25 years ago last week, we told the estate agent who was showing us round an apartment on the Kenilworth Road that we would take it.
"When can we have the keys?" we asked.
"Saturday" he said.
So that Saturday, we moved in. With some books, some pictures, some vinyl and some wine. That evening, we strolled into town in search of something to eat.
Every restaurant was full. Of couples. Eating Lamb Casanova and pink blancmange. Drinking Cava. In our ignorance, we had tried to insert ourselves into the very heart of a British Valentine's Day.
But the 14th of February remains our anniversary. (Or one of them: we subsequently got married on the 5th day of May, so we celebrate that day as well, together with Bob Dylan and Isis herself!)
But, importantly, this last 14th of February was our 25th, our silver anniversary.
We marked the day with lunch at The Nut Tree, in north Oxfordshire, a Michelin-starred pub which had been recommended to us by Lara and Adam. They were doing a special 7 course meal in honour of St Valentine and there was nothing involving dairy or cheese on the e-mailed menu, so I gave them my credit card details for the non-refundable £35 per person deposit, and we schlepped down the M40 and across Otmoor, through assorted Ministry of Defence encampments, and arrived in Murcott just before 1pm.
The car park was packed, but we managed to squeeze the car into a space adjacent to the pigsty. Two encouraging signs in one: a full car park and a full pigsty. Except that the full car park was the result of a wedding party.
No problem. As we also, accidentally, celebrate our anniversary on the 14th, we cannot criticise another couple for choosing to do so. And as the happy couple and their friends were relegated (restricted? confined?) to a modern extension, it mattered not, so long as we managed to schedule our order in such a way that our courses slotted neatly in the spaces between theirs. Which we did.
The Nut Tree is a proper pub, and neither the needs of the chef-patron and his wife nor the demands of Michelin star status have changed it at all. The tables are a little cramped; there are very few of them and I guess that the extension is usually required, because the dining room also includes the village bar. The wood-burning stove looks great but throws out very little heat. The whole look and feel is village pub circa 1930. It would cost a fortune to create such a room from scratch.
The food is good. Crab ravioli needed a tad more seasoning, but the foie gras with rhubarb was spot on. The sea bream was tender and tasty, but we didn't need quite so much of the coconut and lemon grass sauce. (In my case, I would happily have settled for none at all.) The venison was the highlight for me: absolutely sublime, perfectly cooked with a smoky Bourgogne sauce and puréed celeriac. Puddings were good, the clever conceit of boiled egg and soldiers was fun (although chef friends to whom I described it told me it was stolen from someone) and the cardoman ice cream which accompanied the chocolate fondant is my new favourite thing.

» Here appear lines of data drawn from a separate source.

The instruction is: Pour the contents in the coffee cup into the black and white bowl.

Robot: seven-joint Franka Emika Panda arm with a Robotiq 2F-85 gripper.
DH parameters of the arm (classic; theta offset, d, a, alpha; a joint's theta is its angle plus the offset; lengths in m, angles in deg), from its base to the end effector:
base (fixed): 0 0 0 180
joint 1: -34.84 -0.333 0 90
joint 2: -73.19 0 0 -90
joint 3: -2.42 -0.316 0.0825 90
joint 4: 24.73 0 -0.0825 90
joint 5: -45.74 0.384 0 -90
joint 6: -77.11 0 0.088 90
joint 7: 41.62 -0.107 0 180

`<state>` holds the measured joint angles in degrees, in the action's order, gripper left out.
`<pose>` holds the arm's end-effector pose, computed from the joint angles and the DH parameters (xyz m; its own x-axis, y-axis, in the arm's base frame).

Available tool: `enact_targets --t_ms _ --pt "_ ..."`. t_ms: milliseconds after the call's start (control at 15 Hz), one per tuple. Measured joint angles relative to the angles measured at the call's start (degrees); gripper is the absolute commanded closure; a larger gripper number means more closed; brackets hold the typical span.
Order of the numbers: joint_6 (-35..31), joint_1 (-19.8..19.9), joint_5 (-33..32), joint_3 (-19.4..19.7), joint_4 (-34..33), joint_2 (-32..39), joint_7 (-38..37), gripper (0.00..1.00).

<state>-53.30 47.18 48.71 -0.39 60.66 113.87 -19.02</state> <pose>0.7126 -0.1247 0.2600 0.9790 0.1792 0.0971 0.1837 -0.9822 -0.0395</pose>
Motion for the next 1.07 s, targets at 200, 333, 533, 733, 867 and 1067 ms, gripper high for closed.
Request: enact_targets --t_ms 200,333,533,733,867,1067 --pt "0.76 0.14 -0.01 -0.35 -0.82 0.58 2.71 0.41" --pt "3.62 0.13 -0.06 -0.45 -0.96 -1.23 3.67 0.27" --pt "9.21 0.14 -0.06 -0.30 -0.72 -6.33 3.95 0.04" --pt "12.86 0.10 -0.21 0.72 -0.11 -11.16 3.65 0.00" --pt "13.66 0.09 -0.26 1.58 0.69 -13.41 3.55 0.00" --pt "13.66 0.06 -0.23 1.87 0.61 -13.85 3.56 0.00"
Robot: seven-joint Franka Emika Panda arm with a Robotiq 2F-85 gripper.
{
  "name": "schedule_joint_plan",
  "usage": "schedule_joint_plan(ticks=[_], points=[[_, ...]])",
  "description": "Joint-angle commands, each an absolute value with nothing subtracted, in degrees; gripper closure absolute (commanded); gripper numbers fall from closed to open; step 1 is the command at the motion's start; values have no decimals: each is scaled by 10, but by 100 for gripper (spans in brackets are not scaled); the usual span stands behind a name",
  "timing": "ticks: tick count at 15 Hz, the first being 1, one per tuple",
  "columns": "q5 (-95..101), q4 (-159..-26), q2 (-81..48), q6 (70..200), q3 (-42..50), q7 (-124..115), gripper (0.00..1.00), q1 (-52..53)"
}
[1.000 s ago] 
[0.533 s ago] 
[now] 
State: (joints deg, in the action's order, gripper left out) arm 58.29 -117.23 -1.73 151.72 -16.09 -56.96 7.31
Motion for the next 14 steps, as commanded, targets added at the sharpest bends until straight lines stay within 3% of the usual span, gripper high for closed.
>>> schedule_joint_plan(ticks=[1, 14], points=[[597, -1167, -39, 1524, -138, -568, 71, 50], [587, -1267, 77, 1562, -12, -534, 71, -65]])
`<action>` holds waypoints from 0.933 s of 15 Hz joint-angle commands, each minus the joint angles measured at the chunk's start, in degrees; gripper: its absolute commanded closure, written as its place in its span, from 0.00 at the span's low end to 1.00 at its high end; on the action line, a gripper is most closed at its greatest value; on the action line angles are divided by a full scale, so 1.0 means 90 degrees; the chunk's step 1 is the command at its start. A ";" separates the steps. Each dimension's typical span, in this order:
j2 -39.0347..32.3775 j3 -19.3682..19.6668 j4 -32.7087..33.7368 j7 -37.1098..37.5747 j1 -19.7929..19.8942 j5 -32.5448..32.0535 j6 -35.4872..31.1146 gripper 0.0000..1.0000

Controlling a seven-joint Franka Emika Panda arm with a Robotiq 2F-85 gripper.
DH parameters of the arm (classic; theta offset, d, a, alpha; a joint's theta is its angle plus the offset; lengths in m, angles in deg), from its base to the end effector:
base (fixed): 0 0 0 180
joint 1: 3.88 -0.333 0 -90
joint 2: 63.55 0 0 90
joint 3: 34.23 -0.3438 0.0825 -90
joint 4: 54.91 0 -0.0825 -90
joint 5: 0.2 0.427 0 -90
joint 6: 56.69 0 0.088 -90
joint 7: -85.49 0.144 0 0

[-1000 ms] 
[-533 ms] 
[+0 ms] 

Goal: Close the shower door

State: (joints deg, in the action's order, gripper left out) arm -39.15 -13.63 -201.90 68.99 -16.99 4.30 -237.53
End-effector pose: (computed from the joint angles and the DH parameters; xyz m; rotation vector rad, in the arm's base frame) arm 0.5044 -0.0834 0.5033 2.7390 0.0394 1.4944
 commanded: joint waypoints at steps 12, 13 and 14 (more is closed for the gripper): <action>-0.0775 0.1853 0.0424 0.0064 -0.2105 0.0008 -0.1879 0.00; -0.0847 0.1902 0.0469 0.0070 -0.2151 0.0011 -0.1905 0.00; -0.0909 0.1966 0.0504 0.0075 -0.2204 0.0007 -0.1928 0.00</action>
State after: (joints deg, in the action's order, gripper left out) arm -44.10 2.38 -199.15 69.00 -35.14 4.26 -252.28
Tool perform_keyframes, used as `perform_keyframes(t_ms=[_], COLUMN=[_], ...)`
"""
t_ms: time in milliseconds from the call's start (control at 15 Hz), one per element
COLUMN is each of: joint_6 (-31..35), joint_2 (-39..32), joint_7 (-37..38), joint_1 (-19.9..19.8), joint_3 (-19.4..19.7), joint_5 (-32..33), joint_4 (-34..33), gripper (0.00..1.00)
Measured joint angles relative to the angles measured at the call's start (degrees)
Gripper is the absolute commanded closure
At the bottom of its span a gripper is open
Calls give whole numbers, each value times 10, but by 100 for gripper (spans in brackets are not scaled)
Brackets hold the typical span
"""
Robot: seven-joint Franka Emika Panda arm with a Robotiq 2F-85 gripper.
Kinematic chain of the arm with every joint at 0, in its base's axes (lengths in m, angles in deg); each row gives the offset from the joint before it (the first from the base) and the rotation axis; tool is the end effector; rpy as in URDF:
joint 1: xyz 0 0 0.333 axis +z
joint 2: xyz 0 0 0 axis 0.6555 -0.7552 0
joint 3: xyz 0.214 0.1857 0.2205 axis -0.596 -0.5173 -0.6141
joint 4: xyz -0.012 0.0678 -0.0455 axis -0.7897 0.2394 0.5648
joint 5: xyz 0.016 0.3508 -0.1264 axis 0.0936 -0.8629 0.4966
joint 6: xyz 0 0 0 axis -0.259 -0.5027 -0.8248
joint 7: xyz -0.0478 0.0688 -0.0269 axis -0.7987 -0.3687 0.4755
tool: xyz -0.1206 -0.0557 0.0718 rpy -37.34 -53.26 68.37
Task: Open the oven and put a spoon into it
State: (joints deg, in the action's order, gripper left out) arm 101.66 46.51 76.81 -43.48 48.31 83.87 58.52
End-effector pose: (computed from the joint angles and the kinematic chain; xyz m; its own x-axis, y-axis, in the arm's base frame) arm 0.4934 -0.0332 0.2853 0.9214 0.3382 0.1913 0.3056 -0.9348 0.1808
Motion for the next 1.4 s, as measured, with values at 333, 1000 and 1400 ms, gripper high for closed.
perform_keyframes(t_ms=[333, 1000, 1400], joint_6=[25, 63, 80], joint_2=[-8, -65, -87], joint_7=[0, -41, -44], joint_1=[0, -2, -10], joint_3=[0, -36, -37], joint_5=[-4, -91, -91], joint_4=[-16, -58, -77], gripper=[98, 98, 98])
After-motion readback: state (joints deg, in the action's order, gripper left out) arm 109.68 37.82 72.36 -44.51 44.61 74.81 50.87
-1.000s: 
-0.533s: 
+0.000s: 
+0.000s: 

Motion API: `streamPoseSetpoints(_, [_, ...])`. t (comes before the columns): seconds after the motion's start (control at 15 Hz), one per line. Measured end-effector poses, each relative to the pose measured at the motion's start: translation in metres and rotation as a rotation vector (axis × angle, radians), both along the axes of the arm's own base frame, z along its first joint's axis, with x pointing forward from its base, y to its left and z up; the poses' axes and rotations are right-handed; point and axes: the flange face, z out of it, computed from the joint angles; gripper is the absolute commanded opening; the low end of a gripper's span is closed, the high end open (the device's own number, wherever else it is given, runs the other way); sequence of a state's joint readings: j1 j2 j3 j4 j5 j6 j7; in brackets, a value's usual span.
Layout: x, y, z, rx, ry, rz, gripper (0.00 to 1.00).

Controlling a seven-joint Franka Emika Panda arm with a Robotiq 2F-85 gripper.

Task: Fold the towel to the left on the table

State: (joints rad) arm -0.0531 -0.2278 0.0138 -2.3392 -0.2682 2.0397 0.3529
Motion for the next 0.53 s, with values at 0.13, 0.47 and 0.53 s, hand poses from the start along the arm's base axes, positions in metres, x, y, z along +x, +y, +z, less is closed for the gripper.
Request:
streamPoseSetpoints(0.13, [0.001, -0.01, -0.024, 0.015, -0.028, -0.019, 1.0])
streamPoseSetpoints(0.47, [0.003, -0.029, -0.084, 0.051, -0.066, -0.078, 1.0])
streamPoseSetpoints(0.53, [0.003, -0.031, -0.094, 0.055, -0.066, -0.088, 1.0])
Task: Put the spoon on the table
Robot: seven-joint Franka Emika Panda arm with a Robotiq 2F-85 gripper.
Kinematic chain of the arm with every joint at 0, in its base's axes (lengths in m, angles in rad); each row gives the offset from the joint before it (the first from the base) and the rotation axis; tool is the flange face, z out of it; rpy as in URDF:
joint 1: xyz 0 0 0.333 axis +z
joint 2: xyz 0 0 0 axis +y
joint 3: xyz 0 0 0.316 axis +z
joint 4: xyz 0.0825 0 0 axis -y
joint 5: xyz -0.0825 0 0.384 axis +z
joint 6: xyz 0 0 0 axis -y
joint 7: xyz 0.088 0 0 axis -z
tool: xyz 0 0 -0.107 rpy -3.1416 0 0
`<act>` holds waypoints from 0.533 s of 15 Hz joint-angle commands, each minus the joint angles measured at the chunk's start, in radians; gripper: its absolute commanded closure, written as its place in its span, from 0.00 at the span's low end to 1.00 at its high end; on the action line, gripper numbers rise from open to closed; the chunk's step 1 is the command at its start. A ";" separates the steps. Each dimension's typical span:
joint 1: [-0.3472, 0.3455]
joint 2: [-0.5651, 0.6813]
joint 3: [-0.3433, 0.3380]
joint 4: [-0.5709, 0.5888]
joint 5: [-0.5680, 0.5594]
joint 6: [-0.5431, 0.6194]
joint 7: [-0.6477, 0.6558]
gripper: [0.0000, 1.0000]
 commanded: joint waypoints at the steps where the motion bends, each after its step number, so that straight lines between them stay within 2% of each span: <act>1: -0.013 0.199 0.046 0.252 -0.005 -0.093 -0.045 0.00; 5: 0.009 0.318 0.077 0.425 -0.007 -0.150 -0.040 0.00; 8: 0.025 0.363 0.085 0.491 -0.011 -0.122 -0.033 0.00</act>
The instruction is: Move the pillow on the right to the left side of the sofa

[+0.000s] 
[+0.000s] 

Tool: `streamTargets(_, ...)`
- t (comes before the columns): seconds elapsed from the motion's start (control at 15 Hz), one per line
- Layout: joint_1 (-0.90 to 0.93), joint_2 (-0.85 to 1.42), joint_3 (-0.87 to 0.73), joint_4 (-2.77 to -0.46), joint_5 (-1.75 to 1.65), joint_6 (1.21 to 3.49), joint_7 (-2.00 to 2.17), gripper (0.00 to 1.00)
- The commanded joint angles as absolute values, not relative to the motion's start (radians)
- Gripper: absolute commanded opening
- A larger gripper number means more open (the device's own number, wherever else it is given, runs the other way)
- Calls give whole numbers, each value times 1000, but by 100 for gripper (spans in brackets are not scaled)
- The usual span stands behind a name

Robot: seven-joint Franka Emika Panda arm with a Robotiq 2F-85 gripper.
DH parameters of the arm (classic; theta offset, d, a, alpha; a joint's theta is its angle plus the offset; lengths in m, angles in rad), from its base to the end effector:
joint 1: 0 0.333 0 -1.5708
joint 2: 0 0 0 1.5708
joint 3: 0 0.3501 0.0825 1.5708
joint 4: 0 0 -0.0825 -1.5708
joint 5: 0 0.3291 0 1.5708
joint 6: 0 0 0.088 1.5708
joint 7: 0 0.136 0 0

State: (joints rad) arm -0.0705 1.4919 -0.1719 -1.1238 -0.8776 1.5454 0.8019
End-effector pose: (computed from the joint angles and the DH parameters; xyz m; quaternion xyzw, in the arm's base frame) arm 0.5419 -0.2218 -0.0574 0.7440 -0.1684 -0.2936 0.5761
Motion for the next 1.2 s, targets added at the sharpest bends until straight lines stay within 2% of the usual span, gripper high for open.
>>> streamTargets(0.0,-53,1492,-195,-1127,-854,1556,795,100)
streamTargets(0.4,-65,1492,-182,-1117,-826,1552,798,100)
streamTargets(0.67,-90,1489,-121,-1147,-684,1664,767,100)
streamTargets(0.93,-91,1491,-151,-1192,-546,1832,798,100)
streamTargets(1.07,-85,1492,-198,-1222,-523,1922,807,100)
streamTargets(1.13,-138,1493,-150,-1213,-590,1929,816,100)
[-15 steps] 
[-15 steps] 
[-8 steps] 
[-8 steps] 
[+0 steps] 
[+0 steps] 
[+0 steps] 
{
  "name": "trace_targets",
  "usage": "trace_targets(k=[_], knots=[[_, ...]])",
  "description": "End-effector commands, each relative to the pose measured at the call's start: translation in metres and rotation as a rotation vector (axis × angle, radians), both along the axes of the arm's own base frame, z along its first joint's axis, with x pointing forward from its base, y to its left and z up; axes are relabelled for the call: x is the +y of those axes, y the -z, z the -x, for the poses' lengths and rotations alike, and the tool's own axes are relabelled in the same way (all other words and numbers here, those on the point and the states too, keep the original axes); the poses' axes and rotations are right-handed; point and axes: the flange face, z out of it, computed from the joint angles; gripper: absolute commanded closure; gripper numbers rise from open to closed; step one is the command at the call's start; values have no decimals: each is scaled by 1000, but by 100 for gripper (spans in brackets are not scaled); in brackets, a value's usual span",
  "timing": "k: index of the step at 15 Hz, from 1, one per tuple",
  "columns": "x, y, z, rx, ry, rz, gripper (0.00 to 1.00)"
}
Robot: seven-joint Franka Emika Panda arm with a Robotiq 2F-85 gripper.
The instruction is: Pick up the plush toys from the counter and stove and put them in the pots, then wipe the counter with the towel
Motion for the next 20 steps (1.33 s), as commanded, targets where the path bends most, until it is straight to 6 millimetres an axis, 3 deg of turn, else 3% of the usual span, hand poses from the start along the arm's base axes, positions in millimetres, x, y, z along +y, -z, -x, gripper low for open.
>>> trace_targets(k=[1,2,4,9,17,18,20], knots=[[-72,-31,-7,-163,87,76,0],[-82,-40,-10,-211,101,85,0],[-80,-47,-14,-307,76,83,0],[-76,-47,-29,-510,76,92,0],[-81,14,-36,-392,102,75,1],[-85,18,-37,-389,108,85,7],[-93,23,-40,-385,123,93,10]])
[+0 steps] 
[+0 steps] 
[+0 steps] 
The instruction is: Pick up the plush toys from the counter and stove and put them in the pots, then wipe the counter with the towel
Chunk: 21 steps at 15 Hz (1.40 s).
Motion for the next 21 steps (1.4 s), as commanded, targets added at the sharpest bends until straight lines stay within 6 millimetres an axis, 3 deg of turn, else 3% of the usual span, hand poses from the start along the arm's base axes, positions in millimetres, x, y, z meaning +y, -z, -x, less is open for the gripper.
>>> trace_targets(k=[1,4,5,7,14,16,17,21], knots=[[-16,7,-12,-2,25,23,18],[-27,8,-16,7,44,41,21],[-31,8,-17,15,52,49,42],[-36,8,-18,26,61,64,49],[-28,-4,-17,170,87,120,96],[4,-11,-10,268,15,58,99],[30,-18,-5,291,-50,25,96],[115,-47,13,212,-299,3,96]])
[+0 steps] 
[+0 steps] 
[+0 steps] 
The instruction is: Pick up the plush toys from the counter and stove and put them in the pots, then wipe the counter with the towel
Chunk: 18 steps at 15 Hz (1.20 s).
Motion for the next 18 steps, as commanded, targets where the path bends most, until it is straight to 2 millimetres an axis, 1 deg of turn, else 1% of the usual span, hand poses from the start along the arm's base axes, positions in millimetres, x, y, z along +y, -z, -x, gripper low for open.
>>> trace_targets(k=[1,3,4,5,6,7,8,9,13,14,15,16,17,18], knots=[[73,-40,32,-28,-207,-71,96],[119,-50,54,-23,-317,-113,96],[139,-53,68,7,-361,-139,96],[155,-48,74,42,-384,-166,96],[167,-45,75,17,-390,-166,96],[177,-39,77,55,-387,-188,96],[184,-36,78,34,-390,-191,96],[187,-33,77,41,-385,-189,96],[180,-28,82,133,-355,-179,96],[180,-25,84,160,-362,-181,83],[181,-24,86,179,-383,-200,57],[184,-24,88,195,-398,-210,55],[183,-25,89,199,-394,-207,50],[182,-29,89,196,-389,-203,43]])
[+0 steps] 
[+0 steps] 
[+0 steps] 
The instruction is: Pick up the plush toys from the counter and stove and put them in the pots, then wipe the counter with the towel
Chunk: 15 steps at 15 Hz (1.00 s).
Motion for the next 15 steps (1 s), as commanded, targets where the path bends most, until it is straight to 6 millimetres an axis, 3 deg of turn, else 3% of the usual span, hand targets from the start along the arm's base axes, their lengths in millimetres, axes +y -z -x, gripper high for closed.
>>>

The wine? Well, it's a good list with several by the glass, which was our priority. We were guided through it by a ridiculously erudite 20 year old sommelier, who was handsome, forthright, and almost as good as he thought he was.
It was an excellent day out. Business is causing us some sleepless nights at the moment, so it was great to get away from Leamington for a few hours, to eat well, and spend some time together with barely a mention of business.
But of course, business will always ‘uprear its head, black and huge’.
And it subsequently did …
Today’s listening: The fourth Dylan Theme Time Radio Hour, featuring baseball. As spring training starts officially, with Bobby Valentine setting the pace, listening to Bob sing “Take me out to the ballgame” just makes me smile.